# Best Cricket Game [PC]



## furious_gamer (Mar 11, 2011)

Title says, cast your vote. 

I recently played the Cricket Revolution game by Mindstorm studios and TBF it's one of the best cricket game i've ever played. Leaving aside the small hiccups in graphics, this game has the best stoke play for a cricket game.

P.S : Cast the vote only if you've played any of the above games


----------



## vamsi_krishna (Mar 11, 2011)

I want "None of the above" to be included.


----------



## furious_gamer (Mar 11, 2011)

^^ Can i edit the poll? I guess not, if possible vamsi, you do it man.


----------



## Liverpool_fan (Mar 11, 2011)

Had played EA Cricket 2000 looong time ago. As a kid really enjoyed it, but thinking of it, it wasn't the best of games.  Z + X to hit four/six


----------



## Tech.Masti (Mar 11, 2011)

Never heard about Cricket revolution, will surely try it....


----------



## gameranand (Mar 11, 2011)

BLC 2007 is best cricket game I have ever played.


----------



## Ethan_Hunt (Mar 11, 2011)

BLC 99. I remember playing it on the PSone, teaming up with my friends and playing it for hours. I have lost all interest in Cricket now, but this game still continues to be my most memorable cricket game.


----------



## furious_gamer (Mar 12, 2011)

Liverpool_fan said:


> Had played EA Cricket 2000 looong time ago. As a kid really enjoyed it, but thinking of it, it wasn't the best of games.  Z + X to hit four/six



Easy to hit and not so interesting. BUt in CR, you really find hard to hit boundaries.... Really man, cool shot variations.



Tech.Masti said:


> Never heard about Cricket revolution, will surely try it....



Worthy, considering the price of just 299 INR (249 via flipkart) 



gameranand said:


> BLC 2007 is best cricket game I have ever played.

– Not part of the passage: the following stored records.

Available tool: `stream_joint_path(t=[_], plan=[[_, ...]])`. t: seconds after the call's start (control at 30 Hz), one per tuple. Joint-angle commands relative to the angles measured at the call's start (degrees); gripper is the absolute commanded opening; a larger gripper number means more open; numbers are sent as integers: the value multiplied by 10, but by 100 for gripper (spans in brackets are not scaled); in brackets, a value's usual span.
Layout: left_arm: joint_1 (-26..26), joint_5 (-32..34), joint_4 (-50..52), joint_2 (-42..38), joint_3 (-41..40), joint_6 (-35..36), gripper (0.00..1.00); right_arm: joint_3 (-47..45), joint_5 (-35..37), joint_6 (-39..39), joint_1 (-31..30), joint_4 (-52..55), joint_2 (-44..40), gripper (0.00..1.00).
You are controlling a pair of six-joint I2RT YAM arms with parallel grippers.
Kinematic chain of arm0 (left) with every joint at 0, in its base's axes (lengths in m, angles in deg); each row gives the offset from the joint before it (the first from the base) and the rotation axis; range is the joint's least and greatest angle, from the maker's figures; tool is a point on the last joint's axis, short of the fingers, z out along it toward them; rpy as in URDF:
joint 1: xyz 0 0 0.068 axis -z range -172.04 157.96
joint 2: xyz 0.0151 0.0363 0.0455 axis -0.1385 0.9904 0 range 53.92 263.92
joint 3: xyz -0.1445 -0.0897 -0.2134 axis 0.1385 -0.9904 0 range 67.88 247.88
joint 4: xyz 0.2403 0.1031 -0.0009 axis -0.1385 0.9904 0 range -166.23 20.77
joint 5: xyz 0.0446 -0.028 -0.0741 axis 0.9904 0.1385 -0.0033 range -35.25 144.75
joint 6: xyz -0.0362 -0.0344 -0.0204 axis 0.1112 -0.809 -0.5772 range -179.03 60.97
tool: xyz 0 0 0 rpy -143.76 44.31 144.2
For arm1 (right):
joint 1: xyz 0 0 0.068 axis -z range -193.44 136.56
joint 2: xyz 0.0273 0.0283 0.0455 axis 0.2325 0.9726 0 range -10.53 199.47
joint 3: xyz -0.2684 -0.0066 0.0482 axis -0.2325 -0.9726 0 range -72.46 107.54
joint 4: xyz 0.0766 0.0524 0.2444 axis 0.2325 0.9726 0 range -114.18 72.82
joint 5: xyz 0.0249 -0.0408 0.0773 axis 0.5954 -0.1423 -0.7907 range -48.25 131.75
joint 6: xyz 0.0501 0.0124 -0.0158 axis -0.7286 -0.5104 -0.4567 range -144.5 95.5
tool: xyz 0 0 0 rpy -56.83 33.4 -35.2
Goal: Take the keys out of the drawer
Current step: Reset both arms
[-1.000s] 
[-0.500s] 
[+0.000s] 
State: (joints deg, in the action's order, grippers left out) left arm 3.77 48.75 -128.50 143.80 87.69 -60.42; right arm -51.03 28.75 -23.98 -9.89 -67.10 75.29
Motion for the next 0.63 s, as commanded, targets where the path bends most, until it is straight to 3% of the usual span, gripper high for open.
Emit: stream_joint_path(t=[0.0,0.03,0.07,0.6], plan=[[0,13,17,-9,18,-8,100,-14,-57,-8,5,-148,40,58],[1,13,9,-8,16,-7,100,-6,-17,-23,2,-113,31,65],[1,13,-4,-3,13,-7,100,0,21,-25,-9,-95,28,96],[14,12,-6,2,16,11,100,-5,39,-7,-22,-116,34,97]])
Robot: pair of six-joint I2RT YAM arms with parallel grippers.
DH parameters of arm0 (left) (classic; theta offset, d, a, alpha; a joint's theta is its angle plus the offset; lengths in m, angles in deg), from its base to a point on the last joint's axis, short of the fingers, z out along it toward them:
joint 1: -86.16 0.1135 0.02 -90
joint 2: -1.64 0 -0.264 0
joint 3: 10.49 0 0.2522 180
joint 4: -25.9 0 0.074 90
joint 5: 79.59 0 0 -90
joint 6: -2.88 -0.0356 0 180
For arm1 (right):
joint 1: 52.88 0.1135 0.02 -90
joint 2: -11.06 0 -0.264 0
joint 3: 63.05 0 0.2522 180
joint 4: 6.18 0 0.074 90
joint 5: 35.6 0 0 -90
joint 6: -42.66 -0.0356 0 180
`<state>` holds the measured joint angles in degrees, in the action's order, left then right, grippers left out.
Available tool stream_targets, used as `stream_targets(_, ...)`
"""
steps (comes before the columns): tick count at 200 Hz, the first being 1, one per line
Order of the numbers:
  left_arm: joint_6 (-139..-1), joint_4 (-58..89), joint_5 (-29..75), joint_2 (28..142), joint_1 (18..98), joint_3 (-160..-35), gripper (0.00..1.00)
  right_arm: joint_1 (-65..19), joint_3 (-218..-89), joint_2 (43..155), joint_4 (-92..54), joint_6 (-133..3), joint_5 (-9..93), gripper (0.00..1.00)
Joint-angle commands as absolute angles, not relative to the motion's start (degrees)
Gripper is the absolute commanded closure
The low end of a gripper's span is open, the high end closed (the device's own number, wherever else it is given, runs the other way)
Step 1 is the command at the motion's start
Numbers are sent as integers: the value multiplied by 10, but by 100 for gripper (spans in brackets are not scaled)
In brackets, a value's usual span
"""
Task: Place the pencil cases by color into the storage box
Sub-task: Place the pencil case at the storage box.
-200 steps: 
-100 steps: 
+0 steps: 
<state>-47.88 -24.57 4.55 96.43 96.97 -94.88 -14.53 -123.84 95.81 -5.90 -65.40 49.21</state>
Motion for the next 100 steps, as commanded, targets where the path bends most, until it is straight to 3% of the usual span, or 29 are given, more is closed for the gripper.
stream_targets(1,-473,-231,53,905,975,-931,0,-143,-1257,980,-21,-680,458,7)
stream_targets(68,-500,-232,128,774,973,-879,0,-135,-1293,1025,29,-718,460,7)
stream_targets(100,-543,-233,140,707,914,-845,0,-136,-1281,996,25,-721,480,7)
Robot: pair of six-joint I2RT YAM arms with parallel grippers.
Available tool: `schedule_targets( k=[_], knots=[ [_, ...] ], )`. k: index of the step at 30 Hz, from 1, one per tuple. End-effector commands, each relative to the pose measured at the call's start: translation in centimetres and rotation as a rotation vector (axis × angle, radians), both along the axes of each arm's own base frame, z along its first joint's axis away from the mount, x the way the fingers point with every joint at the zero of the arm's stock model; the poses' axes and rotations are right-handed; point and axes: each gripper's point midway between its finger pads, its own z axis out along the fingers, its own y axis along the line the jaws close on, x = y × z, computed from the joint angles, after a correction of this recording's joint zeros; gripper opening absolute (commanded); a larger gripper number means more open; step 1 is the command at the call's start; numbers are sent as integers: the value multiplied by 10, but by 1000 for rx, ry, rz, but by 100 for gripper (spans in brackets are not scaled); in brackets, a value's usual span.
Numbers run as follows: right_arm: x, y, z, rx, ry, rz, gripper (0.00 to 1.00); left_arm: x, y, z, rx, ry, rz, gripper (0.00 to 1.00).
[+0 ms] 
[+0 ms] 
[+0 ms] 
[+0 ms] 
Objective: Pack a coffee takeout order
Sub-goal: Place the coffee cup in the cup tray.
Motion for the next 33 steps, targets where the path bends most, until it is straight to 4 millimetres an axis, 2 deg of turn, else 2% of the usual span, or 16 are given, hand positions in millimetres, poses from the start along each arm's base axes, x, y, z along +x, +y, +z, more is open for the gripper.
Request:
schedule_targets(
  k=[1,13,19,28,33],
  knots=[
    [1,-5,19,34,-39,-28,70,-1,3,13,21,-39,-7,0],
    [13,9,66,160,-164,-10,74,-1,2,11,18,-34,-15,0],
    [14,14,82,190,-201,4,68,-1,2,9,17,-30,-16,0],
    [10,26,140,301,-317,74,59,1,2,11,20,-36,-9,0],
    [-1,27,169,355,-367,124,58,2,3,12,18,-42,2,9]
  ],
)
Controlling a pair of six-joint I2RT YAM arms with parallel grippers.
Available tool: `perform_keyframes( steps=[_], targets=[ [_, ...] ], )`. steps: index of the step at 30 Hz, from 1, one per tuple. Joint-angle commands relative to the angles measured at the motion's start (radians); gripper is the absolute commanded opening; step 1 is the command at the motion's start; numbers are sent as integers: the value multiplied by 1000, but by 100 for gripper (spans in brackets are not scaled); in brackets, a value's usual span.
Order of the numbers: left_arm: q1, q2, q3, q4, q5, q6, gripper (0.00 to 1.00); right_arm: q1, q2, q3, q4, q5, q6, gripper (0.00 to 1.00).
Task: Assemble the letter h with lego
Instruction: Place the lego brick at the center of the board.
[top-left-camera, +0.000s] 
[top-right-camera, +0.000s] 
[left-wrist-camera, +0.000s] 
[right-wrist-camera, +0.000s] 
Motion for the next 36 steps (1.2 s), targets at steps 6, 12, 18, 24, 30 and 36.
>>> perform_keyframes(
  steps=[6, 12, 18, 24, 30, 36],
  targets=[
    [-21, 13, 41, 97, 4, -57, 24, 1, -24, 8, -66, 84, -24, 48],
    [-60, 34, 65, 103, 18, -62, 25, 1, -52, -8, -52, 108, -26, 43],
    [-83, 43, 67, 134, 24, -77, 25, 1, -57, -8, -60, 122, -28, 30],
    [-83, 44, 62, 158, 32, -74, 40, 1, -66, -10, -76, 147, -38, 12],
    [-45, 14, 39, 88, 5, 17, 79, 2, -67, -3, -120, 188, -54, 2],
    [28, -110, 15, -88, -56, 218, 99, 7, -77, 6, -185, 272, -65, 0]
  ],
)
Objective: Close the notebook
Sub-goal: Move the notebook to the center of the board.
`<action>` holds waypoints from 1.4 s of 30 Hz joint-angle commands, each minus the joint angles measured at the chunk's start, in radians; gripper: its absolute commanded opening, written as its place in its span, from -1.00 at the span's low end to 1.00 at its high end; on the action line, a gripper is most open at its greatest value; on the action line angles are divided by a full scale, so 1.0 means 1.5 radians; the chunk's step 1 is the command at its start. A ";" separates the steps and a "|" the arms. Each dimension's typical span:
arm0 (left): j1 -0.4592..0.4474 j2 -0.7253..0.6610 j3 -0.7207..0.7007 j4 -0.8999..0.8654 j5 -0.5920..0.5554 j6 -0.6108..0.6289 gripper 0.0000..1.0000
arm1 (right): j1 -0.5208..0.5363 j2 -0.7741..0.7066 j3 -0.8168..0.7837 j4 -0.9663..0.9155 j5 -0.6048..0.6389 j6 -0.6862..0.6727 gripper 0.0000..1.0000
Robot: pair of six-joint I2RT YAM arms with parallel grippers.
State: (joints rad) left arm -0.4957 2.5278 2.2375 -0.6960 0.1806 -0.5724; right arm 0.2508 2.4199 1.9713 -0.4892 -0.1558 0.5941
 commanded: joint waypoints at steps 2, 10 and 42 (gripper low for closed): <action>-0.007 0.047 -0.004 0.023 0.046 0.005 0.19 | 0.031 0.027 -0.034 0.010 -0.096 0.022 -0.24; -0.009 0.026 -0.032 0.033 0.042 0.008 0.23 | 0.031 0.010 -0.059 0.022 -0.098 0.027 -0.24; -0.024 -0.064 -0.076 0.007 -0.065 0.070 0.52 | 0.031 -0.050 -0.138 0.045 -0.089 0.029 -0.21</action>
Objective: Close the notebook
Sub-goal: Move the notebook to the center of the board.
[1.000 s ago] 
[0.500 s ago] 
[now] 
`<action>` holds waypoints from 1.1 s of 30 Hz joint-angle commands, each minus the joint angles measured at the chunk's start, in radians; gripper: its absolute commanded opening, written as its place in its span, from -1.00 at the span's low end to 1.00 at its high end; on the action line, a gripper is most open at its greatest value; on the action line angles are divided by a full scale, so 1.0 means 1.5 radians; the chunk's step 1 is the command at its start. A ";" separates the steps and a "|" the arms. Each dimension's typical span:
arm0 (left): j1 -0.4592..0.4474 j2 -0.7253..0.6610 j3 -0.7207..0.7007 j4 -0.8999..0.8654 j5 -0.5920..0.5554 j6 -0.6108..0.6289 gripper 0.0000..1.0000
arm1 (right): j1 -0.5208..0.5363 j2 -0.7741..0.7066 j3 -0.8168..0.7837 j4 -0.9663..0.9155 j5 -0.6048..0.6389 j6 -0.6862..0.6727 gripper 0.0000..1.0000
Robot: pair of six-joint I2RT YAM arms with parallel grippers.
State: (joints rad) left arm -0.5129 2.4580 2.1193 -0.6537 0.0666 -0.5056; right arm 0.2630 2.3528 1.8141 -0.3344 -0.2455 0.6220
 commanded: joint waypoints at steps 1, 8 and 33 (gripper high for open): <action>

Personal Opinion..... I too have same thought before trying this game...



Ethan_Hunt said:


> BLC 99. I remember playing it on the PSone, teaming up with my friends and playing it for hours. I have lost all interest in Cricket now, but this game still continues to be my most memorable cricket game.



Even i tried to play this this week in my PC, but all in vein. It used to be my fav in my childhood....


----------



## ico (Mar 12, 2011)

Allan Border's Cricket >>>> all.

*www.lemonamiga.com/games/screenshots/full/allan_borders_cricket_01.png

*free-game-downloads.mosw.com/ss/783_0.gif


----------



## furious_gamer (Mar 12, 2011)

^^ Pirate, run..... 

I've played it a long time ago and it's good.

EDIT : Need to pay $5.95 to use their service, i'd better search my cartridge and try to play it TV....  

---------- Post added at 10:40 AM ---------- Previous post was at 10:13 AM ----------

Guys, i wrote a small review on Cricket Revolution, after playing this game for a week. You can find the review >> here


----------



## gameranand (Mar 12, 2011)

@ furious_gamer
When Cricket revolution was released. I am asking to know about the graphics because I can't play a cricket game whose graphics are dumb.


----------



## furious_gamer (Mar 12, 2011)

^^ You simply cannot skip a game because the graphics is dumb, at least i am not. If the gameplay seems fine, i don't mind playing game that even released by 1990's.....  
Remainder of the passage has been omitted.